Staying with the new kid example. If he is a foreign exchange student. An immigrant with little knowledge of the layout. Barely speaks the language misunderstands the culture and thus left alone. Athletic capability will help his stock and finding those passionate. Basketball is its own form of communication. There is a poetic license to masterful play. He is objectified as the weird new kid until that barrier is breached by a niche level of communication. The otherness is cleansed in the compatibility with the subjects. He is no longer some random individual but a part of the basketball group. Finding a crew is necessary for his being to be pronounced. His barrier is his belonging. The foreign kid is a testament to his outsider agenda. He alone unless he can overcome.


A crush follows the same formula but instead of the group dynamic it is a sole individual. Though there are group variables in peer pressure but I digress. The crush is an object of imagination. Emotional feelings pair up minutely against the logical meshing of personality. This is certainly the case, pondering of any friendship with another but even more so when feelings for the other usurp logic. Fantasies may emerge but cannot do justice to the realistic portrayal. Asking a crush out is a personal unveiling with a simultaneous transformation. No longer is she an object of indirect thinking but a threaded message. When she says yes and the relationship begins the awkwardness of infatuation struggles to voice conversation. Frequent conversation reduces the distance to embracing otherness as a reflection of the self.


There is a melting pot theme that is muddled by a priori propaganda. Surface differences whether in appearance voice or smell. These differences may halt advancement. Peculiarity has immediate shock effect not long term distance. Only as the mind advances does clarity of cultural discrepancies divide. The mature mind weighs differences and backs accustomed outlook. Propaganda becomes enmeshed in the circuit of representation. It is the group polarity that constitutes membership. Membership excludes the outsider. Individuals can push past differences but groups entitle themselves away from others. Stronger group identity may turn former subjects into objects. Whether that be a former friend entering a group or outside the group. The dynamic changes perception of the other. 


Though at times, the objectification has little to do with preconceived notions and more with pure ignorance. An old friend may transition to an object. Thinking about their life after moving away is not in the dignified conversation. It is necessarily wrong but a recognition of change. People change and an old buddy may be a stranger to you. He is an object gazing at his shift and alterations. What may be is not what is conceived in the mind. The other is a stranger to the self. Confidence aids in unveiling that masked objectification but it does not cancel it out. The experience following the initial shock encounter subjects them to personalization. Otherness is no more. It is breached with brazen action. Deductions are concocted lacking real data. Internal argumentation with little value beyond the alienated intent. 
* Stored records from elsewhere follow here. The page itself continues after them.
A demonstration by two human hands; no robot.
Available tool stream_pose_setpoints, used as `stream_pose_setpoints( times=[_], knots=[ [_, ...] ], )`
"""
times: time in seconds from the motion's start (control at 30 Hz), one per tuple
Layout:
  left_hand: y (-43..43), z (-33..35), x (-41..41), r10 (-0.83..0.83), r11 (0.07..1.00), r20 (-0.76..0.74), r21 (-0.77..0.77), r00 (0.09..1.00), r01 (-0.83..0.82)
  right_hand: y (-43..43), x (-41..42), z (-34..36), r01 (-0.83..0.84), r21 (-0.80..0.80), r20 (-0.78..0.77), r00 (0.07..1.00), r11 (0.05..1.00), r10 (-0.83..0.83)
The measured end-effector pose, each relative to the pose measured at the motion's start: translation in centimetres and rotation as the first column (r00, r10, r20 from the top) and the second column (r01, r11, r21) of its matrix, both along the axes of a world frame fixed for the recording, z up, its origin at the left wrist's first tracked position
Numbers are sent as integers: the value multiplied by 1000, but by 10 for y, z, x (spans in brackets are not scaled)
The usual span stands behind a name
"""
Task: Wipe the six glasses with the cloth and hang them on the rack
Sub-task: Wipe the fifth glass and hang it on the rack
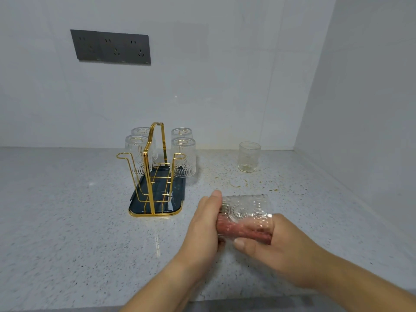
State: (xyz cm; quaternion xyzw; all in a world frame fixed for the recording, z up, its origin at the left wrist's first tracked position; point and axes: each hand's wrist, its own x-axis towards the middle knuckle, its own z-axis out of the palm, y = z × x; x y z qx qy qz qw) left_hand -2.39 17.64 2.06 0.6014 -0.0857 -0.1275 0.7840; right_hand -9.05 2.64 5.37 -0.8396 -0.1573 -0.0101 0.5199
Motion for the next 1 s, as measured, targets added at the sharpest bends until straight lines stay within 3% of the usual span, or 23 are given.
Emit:
stream_pose_setpoints(
  times=[0.07, 0.13, 0.2, 0.27, 0.33, 0.4, 0.47, 0.53, 0.63, 0.73, 0.8, 0.87, 0.93, 1.0],
  knots=[
    [3, -5, -2, 57, 998, 206, -2, 977, -58, 0, -3, 3, -30, 129, -91, 995, 991, 42],
    [4, -6, -2, 78, 997, 271, -4, 959, -80, 1, -3, 5, -38, 218, -137, 988, 975, 69],
    [3, 0, -3, 87, 996, 125, -3, 988, -88, 5, -3, 4, -16, 130, -92, 995, 991, 28],
    [1, 7, -1, -4, 1000, -147, 3, 989, 4, 6, -4, 6, 24, -69, 57, 998, 997, -20],
    [4, 14, 0, -148, 988, -341, -19, 928, 151, 5, -4, 7, 57, -322, 222, 975, 945, 17],
    [11, 16, 3, -314, 946, -391, -52, 865, 320, 0, -5, 10, 52, -443, 209, 977, 895, 46],
    [17, 13, 8, -446, 887, -333, -43, 831, 459, -1, -7, 15, 12, -382, 90, 996, 924, 24],
    [18, 10, 10, -477, 871, -223, 11, 850, 492, 0, -8, 24, -32, -235, -33, 999, 971, 25],
    [17, 4, 5, -332, 938, 35, 120, 943, 326, 0, -7, 29, -5, 36, -168, 986, 999, 11],
    [18, 2, -6, -218, 970, 333, 178, 918, 166, 3, -3, 23, 148, 321, -290, 956, 935, -52],
    [17, 1, -11, -124, 985, 419, 165, 900, 59, 5, -3, 18, 167, 330, -307, 950, 929, -61],
    [15, 4, -13, -59, 992, 347, 121, 936, 18, 5, -6, 15, 86, 207, -227, 973, 974, -38],
    [12, 10, -10, -62, 997, 105, 54, 993, 56, 10, -12, 18, -10, 59, -100, 995, 998, 16],
    [12, 17, -5, -150, 988, -178, -1, 973, 153, 6, -10, 12, -28, -254, 121, 991, 967, 61]
  ],
)
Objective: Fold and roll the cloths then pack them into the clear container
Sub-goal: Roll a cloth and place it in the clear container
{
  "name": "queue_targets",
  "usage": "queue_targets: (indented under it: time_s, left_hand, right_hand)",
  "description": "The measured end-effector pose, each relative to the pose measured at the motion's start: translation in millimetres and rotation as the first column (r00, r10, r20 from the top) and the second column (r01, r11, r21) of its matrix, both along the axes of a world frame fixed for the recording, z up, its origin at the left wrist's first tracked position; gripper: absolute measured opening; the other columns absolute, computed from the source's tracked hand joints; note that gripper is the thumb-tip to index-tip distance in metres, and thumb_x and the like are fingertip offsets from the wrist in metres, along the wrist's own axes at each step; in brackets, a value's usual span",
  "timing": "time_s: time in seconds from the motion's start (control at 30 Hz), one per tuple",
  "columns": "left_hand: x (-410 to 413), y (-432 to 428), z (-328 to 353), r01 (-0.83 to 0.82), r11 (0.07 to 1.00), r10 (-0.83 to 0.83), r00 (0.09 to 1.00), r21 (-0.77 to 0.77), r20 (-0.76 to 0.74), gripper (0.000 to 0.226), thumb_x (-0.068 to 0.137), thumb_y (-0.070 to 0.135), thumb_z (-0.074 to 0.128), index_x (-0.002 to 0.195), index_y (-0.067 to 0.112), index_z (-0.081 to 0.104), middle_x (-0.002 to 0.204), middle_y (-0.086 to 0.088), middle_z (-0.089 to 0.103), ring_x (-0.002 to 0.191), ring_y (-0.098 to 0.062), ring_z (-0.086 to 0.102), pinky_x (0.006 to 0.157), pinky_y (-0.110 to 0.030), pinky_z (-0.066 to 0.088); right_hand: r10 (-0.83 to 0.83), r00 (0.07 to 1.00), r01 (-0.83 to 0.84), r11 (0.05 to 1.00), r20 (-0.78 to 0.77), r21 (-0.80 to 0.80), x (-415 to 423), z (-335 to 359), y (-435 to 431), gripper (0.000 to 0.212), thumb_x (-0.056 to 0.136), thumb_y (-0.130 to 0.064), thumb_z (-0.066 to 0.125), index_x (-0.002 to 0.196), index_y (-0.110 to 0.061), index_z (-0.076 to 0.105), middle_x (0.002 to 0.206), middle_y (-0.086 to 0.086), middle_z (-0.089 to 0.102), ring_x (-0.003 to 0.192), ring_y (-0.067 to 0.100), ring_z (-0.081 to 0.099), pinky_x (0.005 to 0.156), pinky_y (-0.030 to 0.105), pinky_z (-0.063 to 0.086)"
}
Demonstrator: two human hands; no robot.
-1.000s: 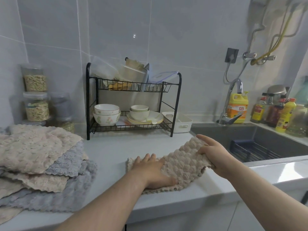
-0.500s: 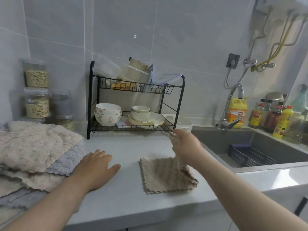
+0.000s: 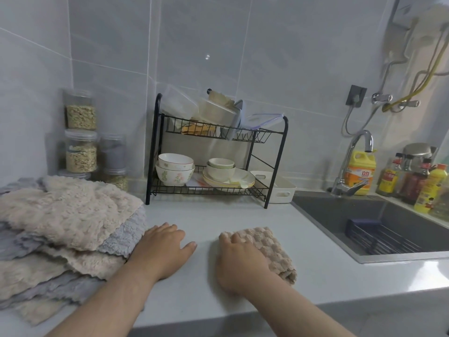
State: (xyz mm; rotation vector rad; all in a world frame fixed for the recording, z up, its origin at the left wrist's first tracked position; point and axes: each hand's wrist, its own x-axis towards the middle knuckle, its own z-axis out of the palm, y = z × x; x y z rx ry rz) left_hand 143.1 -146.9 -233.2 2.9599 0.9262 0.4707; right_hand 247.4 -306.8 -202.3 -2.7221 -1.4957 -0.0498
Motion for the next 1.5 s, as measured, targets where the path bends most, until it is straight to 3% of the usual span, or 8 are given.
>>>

Wanderers are small outliers. Most people find a relative camaraderie to belong somewhere. Their essence wound up with their connections. People walk in groups compromising their individuality for the whole. Existence is weary in its fundamental relation to itself. Human variance consults value alignment. There is a desire to connecting with others. Yet the other changes over time. The youthful liberal becomes an aging conservative. Children find their group niches and stick to the plural mindset as they develop. While friends may change the community exclusivity is an inevitable part of progression. Otherness is erased quite quickly in youth but in adulthood is carefully monitored. The mature mind surrounds with like-mindedness. Stubbornness sinks in and little advancement is done to alter the echo chamber. Objects remain on the periphery uninvolved and disengaged.